_TASK DIRECTIONS_
Please give back each entry below unaltered, leaving the pictures out.

_RECORDS PROVIDED_
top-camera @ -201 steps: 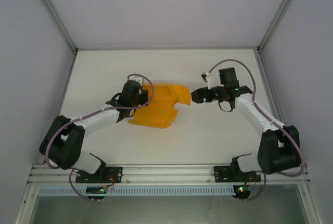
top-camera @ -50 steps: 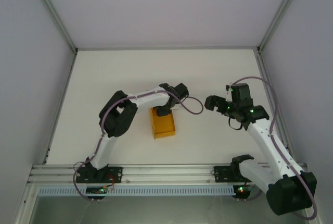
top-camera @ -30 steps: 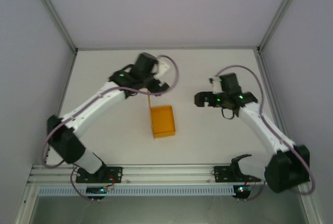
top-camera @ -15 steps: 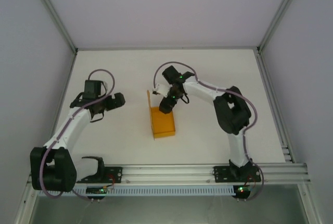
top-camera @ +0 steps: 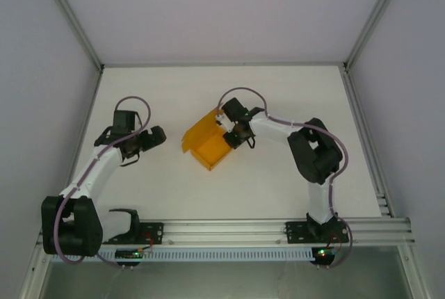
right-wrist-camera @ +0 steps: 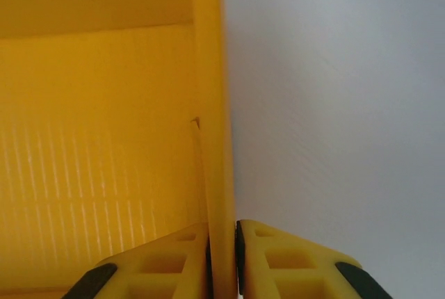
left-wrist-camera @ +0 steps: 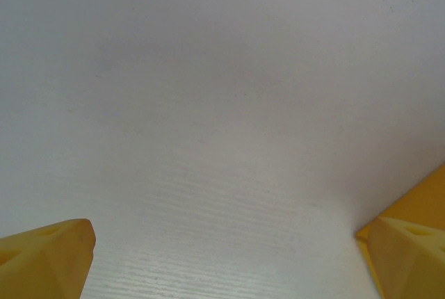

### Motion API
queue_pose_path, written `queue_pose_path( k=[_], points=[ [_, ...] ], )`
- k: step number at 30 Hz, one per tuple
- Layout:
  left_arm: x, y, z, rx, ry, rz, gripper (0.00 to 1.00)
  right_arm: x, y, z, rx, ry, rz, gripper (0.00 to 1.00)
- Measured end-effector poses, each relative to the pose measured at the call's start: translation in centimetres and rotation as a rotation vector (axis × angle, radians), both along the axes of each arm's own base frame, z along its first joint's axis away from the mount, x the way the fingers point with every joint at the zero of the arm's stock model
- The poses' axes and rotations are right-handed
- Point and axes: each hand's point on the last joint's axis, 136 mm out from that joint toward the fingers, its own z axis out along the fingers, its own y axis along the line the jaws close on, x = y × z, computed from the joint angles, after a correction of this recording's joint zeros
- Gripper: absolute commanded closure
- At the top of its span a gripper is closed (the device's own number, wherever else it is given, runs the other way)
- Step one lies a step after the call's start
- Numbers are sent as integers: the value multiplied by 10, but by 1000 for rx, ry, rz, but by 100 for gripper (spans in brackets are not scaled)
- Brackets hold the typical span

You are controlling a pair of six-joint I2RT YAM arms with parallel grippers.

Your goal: Assemble paper box

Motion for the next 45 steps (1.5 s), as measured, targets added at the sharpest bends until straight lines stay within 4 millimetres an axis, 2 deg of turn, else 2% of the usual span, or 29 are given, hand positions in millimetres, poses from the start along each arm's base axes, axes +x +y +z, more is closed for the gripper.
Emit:
queue_pose_path(
  k=[2,4,8,11,17,19,21,23,25,26,27,28,31,34,37,39,42,45],
  points=[
    [1,1,1,3,-4,4,1,-9,-16,2,-27,-4,-174,80],
    [1,1,0,0,-2,9,1,-19,-23,4,-49,0,-301,80],
    [3,1,-1,0,1,9,1,-50,-28,3,-97,23,-515,77],
    [4,0,-1,-3,-1,6,0,-67,-28,2,-118,34,-588,75],
    [6,-11,1,-13,-19,-39,0,-75,-30,7,-107,40,-681,62],
    [6,-20,3,-13,-30,-77,0,-72,-31,14,-92,27,-688,58],
    [7,-29,6,-10,-47,-123,1,-68,-34,26,-68,5,-686,49],
    [8,-40,12,-5,-69,-187,0,-63,-39,42,-39,-24,-657,45],
    [11,-56,25,-4,-111,-278,0,-59,-43,64,-3,-66,-591,33],
    [12,-64,34,-5,-138,-328,0,-56,-46,75,14,-89,-555,23],
    [14,-74,43,-4,-168,-382,0,-54,-47,88,37,-111,-510,9],
    [15,-85,54,0,-205,-449,1,-52,-47,104,77,-132,-454,1],
    [12,-114,81,24,-307,-619,0,-42,-52,144,198,-192,-302,1],
    [6,-140,102,54,-381,-779,0,-29,-63,174,262,-276,-146,1],
    [10,-157,112,86,-395,-897,0,-21,-61,178,256,-301,38,1],
    [19,-164,110,110,-374,-946,2,-17,-52,174,242,-279,156,2],
    [30,-170,93,143,-309,-1010,12,-4,-38,166,223,-232,288,9],
    [30,-173,69,160,-220,-1069,22,9,-34,149,187,-165,357,17]
  ],
)
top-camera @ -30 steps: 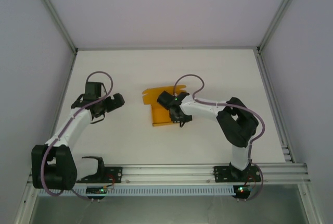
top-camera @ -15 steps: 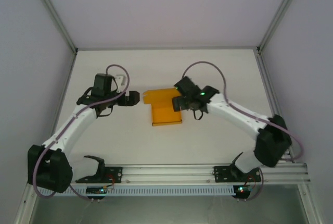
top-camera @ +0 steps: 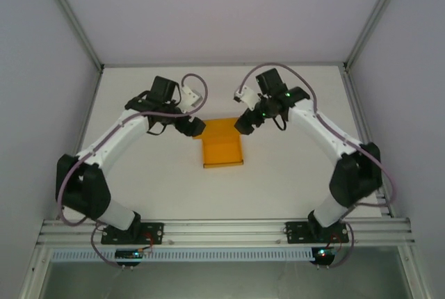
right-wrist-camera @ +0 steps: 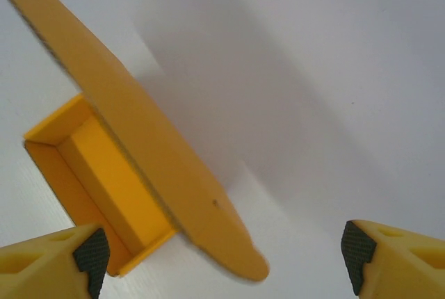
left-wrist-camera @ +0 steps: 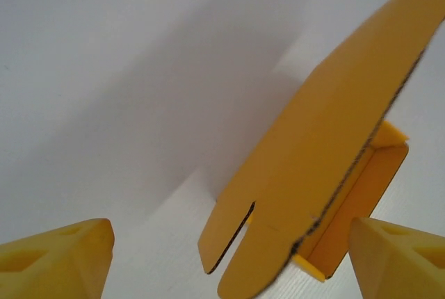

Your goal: Assemble paper box

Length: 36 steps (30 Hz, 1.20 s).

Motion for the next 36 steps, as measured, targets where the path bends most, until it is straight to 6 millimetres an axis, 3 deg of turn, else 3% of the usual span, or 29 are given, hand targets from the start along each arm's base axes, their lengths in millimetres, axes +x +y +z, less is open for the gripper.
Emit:
queue_pose_path(
  k=[5,9,15,18,23,27,36],
  points=[
    [-11,-7,-21,69,51,-62,46,0,-6,-35,-82,104,60,30],
    [-16,-11,-24,98,48,-88,66,-5,-9,-49,-110,145,77,36],
    [-13,-7,-33,139,51,-68,69,-6,-8,-52,-112,153,86,56],
    [-11,-5,-37,152,56,-61,70,-6,-7,-52,-111,154,91,58],
    [-9,-4,-40,164,56,-50,84,-7,-5,-52,-100,153,113,60],
    [-6,-3,-42,173,49,-41,100,-8,-3,-51,-98,141,143,80],
    [8,-5,-37,146,22,32,100,0,-1,-49,-93,115,113,97]
  ],
)
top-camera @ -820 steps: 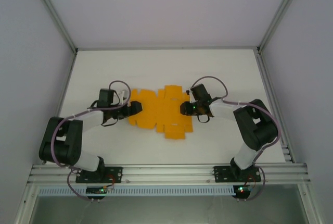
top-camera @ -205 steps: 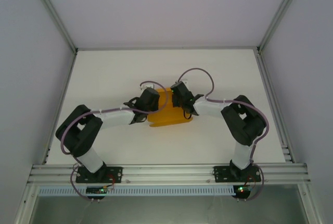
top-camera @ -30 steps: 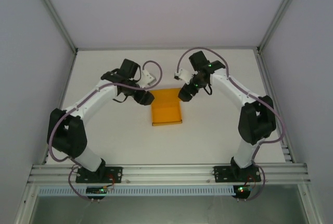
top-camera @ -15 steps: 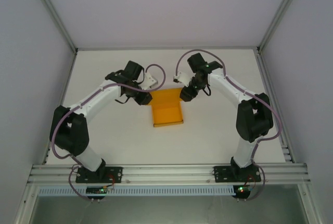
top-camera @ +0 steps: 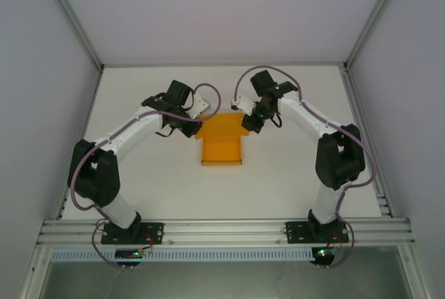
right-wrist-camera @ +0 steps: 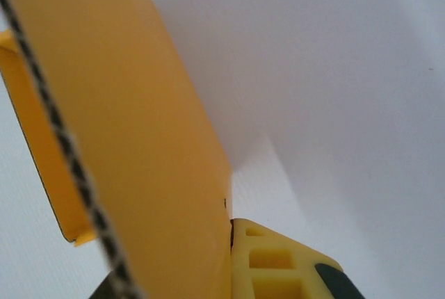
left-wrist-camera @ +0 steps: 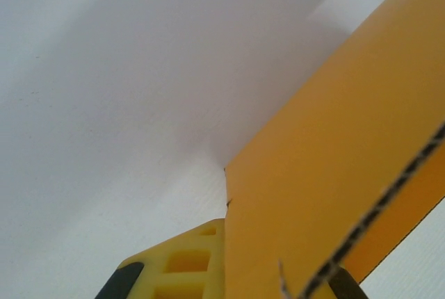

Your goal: Assemble paper box

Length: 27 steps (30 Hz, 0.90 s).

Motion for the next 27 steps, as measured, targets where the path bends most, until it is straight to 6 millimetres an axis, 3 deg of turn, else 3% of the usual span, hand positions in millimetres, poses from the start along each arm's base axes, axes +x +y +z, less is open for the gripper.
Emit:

_COMPLETED EXERCISE_
top-camera @ -201 steps: 
top-camera @ -50 steps: 
top-camera @ -30 steps: 
top-camera @ -15 steps: 
top-camera @ +0 steps: 
right-wrist-camera @ +0 steps: 
left-wrist-camera @ +0 steps: 

### Motion API
queue_pose_path, written `queue_pose_path( k=[_], points=[ [_, ...] ], )`
- k: step number at 30 Hz, one per tuple
- Layout:
  left_arm: x, y, z, rx, ry, rz, gripper (0.00 to 1.00)
  right_arm: x, y, z, rx, ry, rz, gripper (0.00 to 1.00)
- Measured end-effector poses, each relative to the pose measured at the call's start: translation in centimetres and rotation as a rotation vector (axis × angle, radians), both along the axes of each arm's own base frame, z along its first joint's axis away from the mount, x the way the fingers point with every joint at the zero of the arm's stock model
- The poses' axes and rotations are right-handed
- Point and axes: each hand's point on the last joint's axis, 136 mm out from that joint toward the fingers, its own z axis out along the fingers, its own y axis along the line the jaws close on, x = y × z, computed from the joint angles, after a correction of this recording's joint zeros
- Gripper: absolute commanded closure
- At the top of its span a gripper is closed (the device's own number, wherever else it is given, runs the other way)
- Step one lies a step after the call's start
- Numbers are sent as integers: the value multiplied by 10, but by 1000 for rx, ry, rz, but by 100 for gripper (spans in brackets are not scaled)
- Brackets hold the typical span

You are controlling a pair of six-joint I2RT YAM arms with parallel grippers.

Your goal: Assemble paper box

Motion for the next 45 steps (1.5 s), as measured, targets added at the sharpest bends until straight lines stay within 4 millimetres an axis, 2 deg of turn, else 2% of the usual span, or 29 are given, hand positions in millimetres, poses from the start along each arm's base axes, axes +x +y +z, more is closed for the gripper.
Emit:
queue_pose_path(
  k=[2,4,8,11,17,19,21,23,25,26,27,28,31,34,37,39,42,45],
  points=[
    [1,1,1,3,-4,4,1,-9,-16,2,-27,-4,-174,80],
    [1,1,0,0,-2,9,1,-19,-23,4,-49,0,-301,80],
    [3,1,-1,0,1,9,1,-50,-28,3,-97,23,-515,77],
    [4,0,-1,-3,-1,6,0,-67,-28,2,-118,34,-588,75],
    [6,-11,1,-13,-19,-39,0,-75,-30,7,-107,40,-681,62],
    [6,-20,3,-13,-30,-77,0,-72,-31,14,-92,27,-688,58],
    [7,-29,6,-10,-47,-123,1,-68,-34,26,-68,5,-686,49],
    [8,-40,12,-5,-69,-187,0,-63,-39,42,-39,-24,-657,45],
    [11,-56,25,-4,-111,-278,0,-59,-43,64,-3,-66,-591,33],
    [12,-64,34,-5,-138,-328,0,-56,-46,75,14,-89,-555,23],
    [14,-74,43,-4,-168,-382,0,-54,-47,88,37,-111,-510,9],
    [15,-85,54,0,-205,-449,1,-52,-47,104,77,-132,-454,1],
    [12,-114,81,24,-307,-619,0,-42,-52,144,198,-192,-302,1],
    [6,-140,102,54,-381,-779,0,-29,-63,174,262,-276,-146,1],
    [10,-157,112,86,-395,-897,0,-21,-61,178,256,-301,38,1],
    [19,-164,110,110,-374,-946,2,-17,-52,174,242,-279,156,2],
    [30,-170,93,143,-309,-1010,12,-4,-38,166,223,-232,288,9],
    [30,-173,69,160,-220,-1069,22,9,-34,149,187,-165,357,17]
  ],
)
top-camera @ -30 steps: 
top-camera @ -15 steps: 
top-camera @ +0 steps: 
right-wrist-camera @ +0 steps: 
left-wrist-camera @ +0 steps: 

Your goal: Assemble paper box

Length: 36 steps (30 Hz, 1.20 s).

Motion for the next 36 steps, as measured, targets where the path bends most, until it is straight to 6 millimetres an axis, 3 deg of turn, else 3% of the usual span, or 29 are given, hand targets from the start along each arm's base axes, their lengths in millimetres, axes +x +y +z, less is open for the gripper.
Emit:
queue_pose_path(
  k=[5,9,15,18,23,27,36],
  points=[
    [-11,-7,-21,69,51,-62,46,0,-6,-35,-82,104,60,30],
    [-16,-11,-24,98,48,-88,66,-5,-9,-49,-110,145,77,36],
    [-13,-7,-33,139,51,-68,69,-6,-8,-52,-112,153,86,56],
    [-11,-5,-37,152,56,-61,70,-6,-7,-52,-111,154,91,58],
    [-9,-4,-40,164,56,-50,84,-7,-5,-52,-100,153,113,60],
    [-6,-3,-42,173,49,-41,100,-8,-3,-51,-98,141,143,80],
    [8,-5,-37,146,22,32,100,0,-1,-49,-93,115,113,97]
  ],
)
top-camera @ -820 steps: 
top-camera @ -205 steps: 
top-camera @ -30 steps: 
top-camera @ -15 steps: 
top-camera @ +0 steps: 
right-wrist-camera @ +0 steps: 
left-wrist-camera @ +0 steps: 

Your goal: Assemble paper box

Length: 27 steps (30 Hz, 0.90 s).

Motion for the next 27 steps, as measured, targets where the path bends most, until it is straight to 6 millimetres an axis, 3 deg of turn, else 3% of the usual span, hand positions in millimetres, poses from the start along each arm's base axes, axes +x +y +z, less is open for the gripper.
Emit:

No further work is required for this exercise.